His eyes watched the mesh lay gently on her shoulders and cloak her arms as he placed his notebook safely in the drawer of his desk. All too suddenly, the heat, the burning, electrifying inferno within him was rising to a fever pitch until, like the steam from the coal sweeping Titanic across the Atlantic, it freed him from doubt and sent him forward.
A gentle hand was placed atop hers and she froze, holding both of the laces of the garment in her hands, following the blue-clothed arm all the way to the shoulder and face of Thomas Andrews, his eyes gleaming as they watched her, passing a silent declaration to her.
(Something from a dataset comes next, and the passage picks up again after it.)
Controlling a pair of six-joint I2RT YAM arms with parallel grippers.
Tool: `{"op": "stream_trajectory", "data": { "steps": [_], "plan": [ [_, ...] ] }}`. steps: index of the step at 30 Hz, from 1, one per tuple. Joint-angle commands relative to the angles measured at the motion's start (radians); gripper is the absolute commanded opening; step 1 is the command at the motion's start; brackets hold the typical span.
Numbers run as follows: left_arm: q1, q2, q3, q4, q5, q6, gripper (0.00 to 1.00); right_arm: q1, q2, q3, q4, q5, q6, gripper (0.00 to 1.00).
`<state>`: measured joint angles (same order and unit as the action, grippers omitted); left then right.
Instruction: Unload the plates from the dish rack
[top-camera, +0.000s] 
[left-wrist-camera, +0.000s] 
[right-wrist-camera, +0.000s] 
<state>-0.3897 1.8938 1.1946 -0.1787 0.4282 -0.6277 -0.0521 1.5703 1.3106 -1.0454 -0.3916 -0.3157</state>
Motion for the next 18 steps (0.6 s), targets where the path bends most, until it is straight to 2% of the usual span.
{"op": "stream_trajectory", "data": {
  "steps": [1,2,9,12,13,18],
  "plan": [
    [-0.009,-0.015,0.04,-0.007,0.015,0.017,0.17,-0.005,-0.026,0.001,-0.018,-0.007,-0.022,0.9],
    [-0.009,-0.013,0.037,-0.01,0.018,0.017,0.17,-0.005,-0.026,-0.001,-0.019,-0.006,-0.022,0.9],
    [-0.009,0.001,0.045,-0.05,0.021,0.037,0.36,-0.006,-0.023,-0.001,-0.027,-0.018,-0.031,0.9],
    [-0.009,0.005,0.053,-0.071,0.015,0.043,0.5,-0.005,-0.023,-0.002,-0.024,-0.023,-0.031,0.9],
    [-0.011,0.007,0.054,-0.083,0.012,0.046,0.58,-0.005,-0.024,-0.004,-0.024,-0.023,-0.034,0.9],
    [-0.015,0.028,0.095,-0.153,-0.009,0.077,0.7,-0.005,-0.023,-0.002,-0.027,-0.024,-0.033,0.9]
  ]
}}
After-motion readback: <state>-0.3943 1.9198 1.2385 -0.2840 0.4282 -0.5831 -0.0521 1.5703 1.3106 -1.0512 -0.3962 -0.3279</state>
His jaw was tense, the muscles beneath his clothes hard and taut, and though his touch was fleeting and unsure, it was desperate.
His touch was a plea.
When she did not protest, he let his fingers carefully curl in a loose grip around her wrist and it felt as though her skin burned with an illusory blaze hotter than the fire roaring at that very moment in his stateroom's fireplace. Rose's breathing quickened, her chest rising and falling quicker and struggling with a judder that neared an inability as she felt as though dreaming his tender tug on her.
Finally she let their eyes meet, and it was all too certain. There was no doubt that Mr. Andrews was there, the perpetual modesty resting beneath this withering front, masked by the glaze of the eye and the blowing of the pupil, the reddening of the skin and the quivering of the frame.
The river that flowed between them, whatever it truly was, began to rush angrily in their ears.
"Rose…" Thomas whispered, lips barely moving, speaking pages of a love letter in a single word: her name, which he spoke with more love and life than she had ever known.
The river swelled and flooded beyond its bearings at last and assailed their respective territories and selves, drowning all inhibitions and incertitudes once and for all.
The onslaught of sharp exhales was heard from both of them and those very breaths met between their bodies and danced together a jubilant waltz until they were crushed when Rose leapt and met him eagerly in his offering. She threw her arms around his neck when she felt his wrapped tightly around the smell of her back as, at long last, they were engulfed in a passionate kiss.
If Rose had cared enough to listen, she would have heard a sotto voce snap in the back of her mind as the remaining string binding her to her once-reality snapped. The threshold was crossed and the final thread was severed. There was no going back.